Posted by: David | July 16, 2012 at 08:35 AM
I think some of your readers hate America for all the wrong reasons (;
Posted by: Hattie | July 16, 2012 at 04:19 PM
My ancestors were varied, and yes they were suckers. My great grandmother was from Copenhagen and married into a German family in Philadelphia that had already been in the USA a few generations. She arrived through Ellis Island as well. My great great grandfather was a coal miner in Pennsylvania and never even finished elementary school. He had to leave school to work in a Protestant coal mine: child slavery! Underaged workers! We had it all in the USA. Fun note: he worked in the same mines as the Molly Maguires, the IRA socialist group that bombed unfair mines. I am excitingly part of Real America, unlike you first generation immigrants. And I am proudly a socialist and always vote socialist.
Posted by: michijo | July 16, 2012 at 08:57 PM
That's why I moved up to Portland Maine. Maine has a history of secessionist movements even in the 1980s. People here wanted to join Canada, Quebec. We do a lot of trade with Quebec. Vermont also wants to secede and the secessionist movement in Vermont even today is connected to the Bloc Quebecois. Northern New England is an opportunity to destroy the USA and get revenge.
Posted by: michijo | July 16, 2012 at 09:15 PM
Make Northern New England an autonomous state. This will isolate the United States.

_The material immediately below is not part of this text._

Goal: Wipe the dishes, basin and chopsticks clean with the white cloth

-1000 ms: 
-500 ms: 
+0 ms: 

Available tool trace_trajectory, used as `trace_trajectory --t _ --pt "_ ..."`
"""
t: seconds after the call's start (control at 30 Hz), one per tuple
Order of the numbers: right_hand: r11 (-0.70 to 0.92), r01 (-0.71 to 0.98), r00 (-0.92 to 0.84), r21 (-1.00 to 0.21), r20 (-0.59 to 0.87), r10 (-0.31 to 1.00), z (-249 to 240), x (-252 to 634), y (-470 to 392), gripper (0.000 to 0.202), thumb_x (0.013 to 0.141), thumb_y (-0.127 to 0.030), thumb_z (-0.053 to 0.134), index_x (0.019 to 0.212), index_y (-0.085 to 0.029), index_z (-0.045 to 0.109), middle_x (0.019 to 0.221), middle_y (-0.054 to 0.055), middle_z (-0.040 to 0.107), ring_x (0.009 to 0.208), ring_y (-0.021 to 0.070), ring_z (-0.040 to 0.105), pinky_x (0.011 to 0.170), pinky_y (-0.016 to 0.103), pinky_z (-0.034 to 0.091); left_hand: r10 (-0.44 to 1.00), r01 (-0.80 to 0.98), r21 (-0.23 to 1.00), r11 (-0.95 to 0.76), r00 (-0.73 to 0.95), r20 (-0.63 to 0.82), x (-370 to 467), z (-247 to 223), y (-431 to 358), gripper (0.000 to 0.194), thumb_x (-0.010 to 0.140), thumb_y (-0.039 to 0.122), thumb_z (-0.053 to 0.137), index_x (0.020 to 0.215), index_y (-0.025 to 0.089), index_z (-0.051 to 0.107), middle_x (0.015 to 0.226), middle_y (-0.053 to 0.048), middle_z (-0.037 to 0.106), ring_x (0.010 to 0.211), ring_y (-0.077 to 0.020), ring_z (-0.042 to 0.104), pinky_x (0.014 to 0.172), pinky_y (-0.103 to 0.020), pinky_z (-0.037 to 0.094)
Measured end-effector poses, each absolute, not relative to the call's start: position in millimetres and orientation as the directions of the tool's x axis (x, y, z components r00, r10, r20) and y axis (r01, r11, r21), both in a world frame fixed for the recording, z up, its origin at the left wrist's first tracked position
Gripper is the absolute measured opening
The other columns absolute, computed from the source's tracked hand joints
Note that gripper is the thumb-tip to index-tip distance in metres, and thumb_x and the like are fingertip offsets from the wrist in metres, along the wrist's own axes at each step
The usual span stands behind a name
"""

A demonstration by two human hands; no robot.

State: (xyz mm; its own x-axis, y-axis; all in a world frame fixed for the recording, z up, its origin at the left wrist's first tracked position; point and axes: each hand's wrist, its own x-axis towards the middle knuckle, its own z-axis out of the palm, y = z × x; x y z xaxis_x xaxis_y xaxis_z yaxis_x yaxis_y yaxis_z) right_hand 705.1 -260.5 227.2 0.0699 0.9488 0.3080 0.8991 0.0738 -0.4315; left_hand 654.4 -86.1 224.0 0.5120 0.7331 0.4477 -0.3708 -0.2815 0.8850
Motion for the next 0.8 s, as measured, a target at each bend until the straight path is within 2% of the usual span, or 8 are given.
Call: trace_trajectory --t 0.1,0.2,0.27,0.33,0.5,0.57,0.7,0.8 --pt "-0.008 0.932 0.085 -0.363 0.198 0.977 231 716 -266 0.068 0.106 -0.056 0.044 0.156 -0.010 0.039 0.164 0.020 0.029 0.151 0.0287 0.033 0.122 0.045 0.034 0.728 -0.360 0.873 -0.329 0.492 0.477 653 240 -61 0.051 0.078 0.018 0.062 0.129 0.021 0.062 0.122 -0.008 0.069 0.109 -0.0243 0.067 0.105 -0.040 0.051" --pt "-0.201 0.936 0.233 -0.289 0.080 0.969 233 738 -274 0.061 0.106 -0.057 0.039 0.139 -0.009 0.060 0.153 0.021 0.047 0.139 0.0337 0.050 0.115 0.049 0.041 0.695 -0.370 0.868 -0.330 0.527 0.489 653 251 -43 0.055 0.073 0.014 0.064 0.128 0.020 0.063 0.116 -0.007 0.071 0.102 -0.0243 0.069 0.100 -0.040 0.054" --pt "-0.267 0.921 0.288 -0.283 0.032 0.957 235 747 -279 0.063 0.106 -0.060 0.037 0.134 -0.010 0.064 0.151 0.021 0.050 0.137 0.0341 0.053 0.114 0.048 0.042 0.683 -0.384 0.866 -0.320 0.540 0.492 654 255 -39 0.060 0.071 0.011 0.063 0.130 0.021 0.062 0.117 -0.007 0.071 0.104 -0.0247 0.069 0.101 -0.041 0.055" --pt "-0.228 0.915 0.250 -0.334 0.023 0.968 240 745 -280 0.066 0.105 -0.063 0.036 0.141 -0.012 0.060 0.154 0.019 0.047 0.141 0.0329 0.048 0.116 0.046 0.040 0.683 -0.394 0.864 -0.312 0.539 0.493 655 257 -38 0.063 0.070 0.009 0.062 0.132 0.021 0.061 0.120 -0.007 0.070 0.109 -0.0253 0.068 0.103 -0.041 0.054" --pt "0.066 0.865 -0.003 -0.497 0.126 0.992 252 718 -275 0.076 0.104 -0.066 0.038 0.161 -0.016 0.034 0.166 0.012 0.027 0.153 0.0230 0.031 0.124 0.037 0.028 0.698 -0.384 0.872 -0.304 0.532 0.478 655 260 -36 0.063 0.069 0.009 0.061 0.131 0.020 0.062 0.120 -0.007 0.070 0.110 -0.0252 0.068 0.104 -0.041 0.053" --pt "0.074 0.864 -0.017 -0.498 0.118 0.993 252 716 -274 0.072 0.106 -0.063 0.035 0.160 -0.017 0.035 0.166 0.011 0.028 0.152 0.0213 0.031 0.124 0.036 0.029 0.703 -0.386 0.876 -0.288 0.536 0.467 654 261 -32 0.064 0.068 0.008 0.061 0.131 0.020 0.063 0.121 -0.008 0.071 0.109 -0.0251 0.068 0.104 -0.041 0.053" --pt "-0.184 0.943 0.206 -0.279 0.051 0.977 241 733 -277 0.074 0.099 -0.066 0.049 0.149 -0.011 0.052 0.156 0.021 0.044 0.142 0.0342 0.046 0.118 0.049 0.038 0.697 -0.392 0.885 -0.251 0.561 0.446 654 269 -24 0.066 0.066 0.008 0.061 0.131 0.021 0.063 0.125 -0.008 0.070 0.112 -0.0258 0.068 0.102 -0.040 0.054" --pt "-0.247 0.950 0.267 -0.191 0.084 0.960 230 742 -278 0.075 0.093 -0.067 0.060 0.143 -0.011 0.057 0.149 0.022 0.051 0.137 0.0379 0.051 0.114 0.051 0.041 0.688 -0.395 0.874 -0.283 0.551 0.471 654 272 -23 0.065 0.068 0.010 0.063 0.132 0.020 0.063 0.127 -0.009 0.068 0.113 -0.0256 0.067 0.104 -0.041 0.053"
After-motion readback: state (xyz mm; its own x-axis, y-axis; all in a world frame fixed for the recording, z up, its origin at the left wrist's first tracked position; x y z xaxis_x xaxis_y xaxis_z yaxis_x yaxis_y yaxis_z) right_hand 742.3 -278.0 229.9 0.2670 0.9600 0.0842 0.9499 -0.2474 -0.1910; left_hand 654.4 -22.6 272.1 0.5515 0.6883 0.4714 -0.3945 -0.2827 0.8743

Posted by: koogleschreiber | July 17, 2012 at 05:21 PM
With all due respect to this review, it might be more reasonable if the strong satirical aspect of Koeppen's travel writing were mentioned, as the negativity he holds against America around the 50s or in general is too blatant to be ignored, leaving alone his "homecoming" that only sprouts contempt and the "affinity" that never exists.